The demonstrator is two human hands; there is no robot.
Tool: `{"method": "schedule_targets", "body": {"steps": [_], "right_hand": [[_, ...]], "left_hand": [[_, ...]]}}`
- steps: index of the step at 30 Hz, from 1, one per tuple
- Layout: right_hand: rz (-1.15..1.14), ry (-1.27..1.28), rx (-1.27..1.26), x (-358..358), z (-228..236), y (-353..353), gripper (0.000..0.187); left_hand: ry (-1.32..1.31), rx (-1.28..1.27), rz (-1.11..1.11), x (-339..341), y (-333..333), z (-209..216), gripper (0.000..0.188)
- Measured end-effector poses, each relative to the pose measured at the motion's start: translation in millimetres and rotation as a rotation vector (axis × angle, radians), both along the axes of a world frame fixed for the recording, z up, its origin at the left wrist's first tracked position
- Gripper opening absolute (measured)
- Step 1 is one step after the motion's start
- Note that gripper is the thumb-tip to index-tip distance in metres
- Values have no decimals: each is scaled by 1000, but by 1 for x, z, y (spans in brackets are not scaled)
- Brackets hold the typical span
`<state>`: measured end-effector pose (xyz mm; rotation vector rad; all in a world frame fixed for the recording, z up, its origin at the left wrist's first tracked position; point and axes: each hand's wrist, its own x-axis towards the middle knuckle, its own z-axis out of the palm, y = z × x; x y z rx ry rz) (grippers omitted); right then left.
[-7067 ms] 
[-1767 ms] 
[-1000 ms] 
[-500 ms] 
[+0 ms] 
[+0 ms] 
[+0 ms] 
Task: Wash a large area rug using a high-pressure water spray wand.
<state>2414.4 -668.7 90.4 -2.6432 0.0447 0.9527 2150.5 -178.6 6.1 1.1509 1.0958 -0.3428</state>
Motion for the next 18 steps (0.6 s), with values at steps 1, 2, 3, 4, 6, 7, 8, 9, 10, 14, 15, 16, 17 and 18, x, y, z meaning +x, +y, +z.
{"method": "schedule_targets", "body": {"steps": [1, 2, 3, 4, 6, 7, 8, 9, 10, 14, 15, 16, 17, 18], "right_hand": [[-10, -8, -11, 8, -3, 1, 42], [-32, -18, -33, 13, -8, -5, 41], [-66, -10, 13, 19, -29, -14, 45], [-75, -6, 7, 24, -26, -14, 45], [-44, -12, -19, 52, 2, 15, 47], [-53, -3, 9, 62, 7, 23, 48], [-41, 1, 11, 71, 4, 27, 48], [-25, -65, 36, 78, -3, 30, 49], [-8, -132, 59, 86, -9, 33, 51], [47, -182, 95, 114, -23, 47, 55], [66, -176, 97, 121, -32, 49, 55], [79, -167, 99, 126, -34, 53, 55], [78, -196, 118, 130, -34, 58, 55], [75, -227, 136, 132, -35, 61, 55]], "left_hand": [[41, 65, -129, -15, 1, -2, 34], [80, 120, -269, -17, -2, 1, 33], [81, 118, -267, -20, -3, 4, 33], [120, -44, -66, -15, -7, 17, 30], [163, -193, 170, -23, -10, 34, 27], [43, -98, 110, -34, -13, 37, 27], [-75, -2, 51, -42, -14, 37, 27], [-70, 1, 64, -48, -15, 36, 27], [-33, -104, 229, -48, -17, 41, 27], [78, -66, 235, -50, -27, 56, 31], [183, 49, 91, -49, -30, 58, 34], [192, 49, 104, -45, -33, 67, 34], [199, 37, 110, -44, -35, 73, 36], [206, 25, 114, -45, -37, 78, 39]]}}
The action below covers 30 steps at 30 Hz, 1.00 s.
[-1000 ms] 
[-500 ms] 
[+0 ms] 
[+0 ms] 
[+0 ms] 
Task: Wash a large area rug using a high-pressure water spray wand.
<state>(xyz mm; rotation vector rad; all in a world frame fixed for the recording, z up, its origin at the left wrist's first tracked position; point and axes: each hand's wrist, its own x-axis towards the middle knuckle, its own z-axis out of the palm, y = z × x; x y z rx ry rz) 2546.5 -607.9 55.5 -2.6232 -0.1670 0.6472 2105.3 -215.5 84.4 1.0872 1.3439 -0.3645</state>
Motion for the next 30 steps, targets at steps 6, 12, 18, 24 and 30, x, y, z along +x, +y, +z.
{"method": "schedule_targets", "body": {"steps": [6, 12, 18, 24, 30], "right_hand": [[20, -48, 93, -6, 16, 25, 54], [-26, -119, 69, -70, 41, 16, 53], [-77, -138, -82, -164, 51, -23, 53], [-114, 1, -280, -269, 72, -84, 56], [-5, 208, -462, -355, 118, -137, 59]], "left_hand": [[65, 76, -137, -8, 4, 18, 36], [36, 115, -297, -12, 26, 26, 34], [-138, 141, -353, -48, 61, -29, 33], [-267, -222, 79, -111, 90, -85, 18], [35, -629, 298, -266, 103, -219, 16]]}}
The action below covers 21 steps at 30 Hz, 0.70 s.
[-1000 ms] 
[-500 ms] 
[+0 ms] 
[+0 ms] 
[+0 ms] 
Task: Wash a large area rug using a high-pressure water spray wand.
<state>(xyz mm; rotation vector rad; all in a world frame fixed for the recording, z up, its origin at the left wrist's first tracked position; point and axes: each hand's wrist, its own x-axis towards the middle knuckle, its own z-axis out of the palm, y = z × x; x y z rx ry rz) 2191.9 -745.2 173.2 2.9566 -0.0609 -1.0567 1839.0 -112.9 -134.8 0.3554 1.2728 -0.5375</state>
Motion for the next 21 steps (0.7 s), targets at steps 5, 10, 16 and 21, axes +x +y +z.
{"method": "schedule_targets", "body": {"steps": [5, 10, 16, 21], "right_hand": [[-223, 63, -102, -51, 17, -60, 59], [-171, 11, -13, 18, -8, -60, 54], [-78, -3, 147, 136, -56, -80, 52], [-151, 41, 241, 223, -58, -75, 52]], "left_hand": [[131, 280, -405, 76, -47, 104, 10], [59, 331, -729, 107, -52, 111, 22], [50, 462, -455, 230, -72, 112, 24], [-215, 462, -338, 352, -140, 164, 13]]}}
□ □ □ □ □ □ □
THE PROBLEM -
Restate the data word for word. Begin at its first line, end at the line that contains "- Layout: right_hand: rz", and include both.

WRITTEN SOLUTION -
The demonstrator is two human hands; there is no robot.
Tool: `{"method": "schedule_targets", "body": {"steps": [_], "right_hand": [[_, ...]], "left_hand": [[_, ...]]}}`
- steps: index of the step at 30 Hz, from 1, one per tuple
- Layout: right_hand: rz (-1.15..1.14), ry (-1.27..1.28), rx (-1.27..1.26), x (-358..358), z (-228..236), y (-353..353), gripper (0.000..0.187); left_hand: ry (-1.32..1.31), rx (-1.28..1.27), rz (-1.11..1.11), x (-339..341), y (-333..333), z (-209..216), gripper (0.000..0.188)

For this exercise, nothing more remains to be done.